Creating a human rights culture means putting trust, kindness, empathy and respect for everyone’s human dignity at the heart of all we do for children and for adults.

The Children’s Parliament will celebrate its 25th year amplifying good practice and encouraging a movement of Unfearties to take up the challenge of making sure we properly resource and celebrate childhood. Please join us at www.childrensparliament.org.uk/unfearties. The new law is significant, and a welcome step forward but it will not by itself change everything overnight; for the moment our children still need allies, so the job of the Unfearties is not done yet.

John Carnochan is Chief Unfeartie, of Scotland’s Children’s Parliament. Unfearties are adults who are willing to stand up for and alongside children with the aim of ensuring their childhoods are based on the human rights principles of kindness, empathy, trust and respect for everyone’s human dignity

What does it take to make a child’s life happy?

A conversation with Emili, 12, about love, happiness, and understanding in childhood

Love: A child feels love when they are listened to, when they are talked to, when they are acknowledged, and when they know there will be someone there for them.

Adults need to talk to children like they are loved. In a nice way … “I like your hair today” or “how was your day at school?”. They need to feed their children and make sure they can eat even when they are in poverty. The Government should do more to help with poverty because that is one heck of an issue.

What makes you feel loved at school is nice teachers who don’t often shout. If they do shout it is barely shouting at all, just slightly raising their voice. It isn’t bad enough to scare you or make you feel upset. They should be more thoughtful towards children because raising voices is not nice, even if it’s not directed at you.

Happiness: What makes children happy is their friends; learning enough things in a positive learning environment that is not stressful but nice and quiet and relaxed; adults who talk to them and help them with things; a nice warm house and food.

Drawing makes me happy – I love art. You don’t have to think about anything else, you just get to relax, spill your thoughts on to paper. Even if you aren’t thinking of anything in particular, it quite often reflects what you are feeling. What gets in the way of feeling happy is loud angry people, or when a child’s house is cold, or they don’t have warm meals. If they don’t have many nice friends who talk to them. If they are being bullied. If teachers aren’t understanding enough.

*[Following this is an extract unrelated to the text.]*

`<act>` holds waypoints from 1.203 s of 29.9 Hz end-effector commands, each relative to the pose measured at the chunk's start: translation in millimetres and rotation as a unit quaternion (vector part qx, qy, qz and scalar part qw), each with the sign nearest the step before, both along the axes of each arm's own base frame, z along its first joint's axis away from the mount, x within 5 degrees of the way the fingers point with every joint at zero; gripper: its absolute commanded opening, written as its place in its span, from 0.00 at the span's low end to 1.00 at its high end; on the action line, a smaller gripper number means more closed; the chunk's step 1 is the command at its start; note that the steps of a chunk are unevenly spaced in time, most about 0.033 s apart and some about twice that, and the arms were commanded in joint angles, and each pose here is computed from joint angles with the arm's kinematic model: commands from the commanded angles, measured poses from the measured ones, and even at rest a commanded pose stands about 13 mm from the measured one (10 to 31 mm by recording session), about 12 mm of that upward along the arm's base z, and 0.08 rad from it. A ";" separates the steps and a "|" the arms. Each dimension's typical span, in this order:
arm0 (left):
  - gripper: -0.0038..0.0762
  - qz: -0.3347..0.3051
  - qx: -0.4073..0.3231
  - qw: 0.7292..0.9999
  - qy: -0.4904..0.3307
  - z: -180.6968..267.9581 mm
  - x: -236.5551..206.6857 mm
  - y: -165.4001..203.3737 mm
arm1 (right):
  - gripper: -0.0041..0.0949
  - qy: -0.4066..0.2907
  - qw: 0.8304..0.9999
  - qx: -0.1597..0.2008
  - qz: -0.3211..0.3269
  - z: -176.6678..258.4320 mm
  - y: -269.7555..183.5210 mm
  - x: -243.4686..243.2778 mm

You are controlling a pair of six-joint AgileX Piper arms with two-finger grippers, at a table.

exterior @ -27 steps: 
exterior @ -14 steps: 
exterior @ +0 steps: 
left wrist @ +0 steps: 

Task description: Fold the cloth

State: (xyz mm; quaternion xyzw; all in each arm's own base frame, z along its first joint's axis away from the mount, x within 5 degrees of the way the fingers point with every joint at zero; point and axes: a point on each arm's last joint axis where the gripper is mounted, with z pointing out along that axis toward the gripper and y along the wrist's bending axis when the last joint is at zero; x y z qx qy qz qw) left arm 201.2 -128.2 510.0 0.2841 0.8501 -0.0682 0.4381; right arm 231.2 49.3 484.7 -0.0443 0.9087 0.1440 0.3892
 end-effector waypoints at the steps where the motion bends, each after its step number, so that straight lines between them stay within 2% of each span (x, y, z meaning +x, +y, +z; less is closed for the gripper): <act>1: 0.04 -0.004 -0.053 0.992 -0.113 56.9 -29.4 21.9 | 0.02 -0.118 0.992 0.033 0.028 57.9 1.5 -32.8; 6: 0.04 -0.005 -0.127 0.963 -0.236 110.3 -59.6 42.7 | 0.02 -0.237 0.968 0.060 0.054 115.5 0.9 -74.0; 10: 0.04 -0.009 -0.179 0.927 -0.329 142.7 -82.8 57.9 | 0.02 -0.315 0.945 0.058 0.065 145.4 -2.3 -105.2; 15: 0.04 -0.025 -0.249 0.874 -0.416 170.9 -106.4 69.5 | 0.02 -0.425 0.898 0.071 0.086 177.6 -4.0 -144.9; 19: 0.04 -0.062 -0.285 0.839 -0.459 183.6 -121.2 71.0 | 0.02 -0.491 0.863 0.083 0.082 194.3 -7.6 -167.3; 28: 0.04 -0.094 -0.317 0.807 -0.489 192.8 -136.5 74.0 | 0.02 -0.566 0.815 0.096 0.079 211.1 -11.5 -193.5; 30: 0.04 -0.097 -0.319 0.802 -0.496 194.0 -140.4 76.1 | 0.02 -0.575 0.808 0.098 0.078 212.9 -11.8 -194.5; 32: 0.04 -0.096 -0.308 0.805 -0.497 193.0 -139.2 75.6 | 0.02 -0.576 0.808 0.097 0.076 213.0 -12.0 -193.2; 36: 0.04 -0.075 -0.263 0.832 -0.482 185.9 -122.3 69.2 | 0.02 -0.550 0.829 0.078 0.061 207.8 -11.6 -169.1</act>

Adults need to look out for children and to have trust in them. If a child thinks there may be something wrong with them or something happens to them, make sure to listen to them because what they have to say could be important – everything we say is important!

Understanding: Children feel understood when adults take children’s opinions into consideration. To be understood is to be noticed for what you are saying. To really understand someone you have to listen to them and respect them and make sure they respect you as respect should be two-sided. In primary school there was this kid who sometimes didn’t listen. Our teacher would always assume that every time something happened that it was them and it wasn’t. It was really annoying and frustrating. If it was me, it would make me cry.

Sometimes I just wanted to pretend it was me so they didn’t get all the blame, but I never did. I wish I had.

My English teacher always understands everyone. When she tells someone off she does it without shouting and she explains calmly.

She says things like “everyone’s work is so amazing” and it is always so nice to hear that.

Childhood: It’s when you learn to form opinions and you become the person you’ll be for pretty much the rest of your life.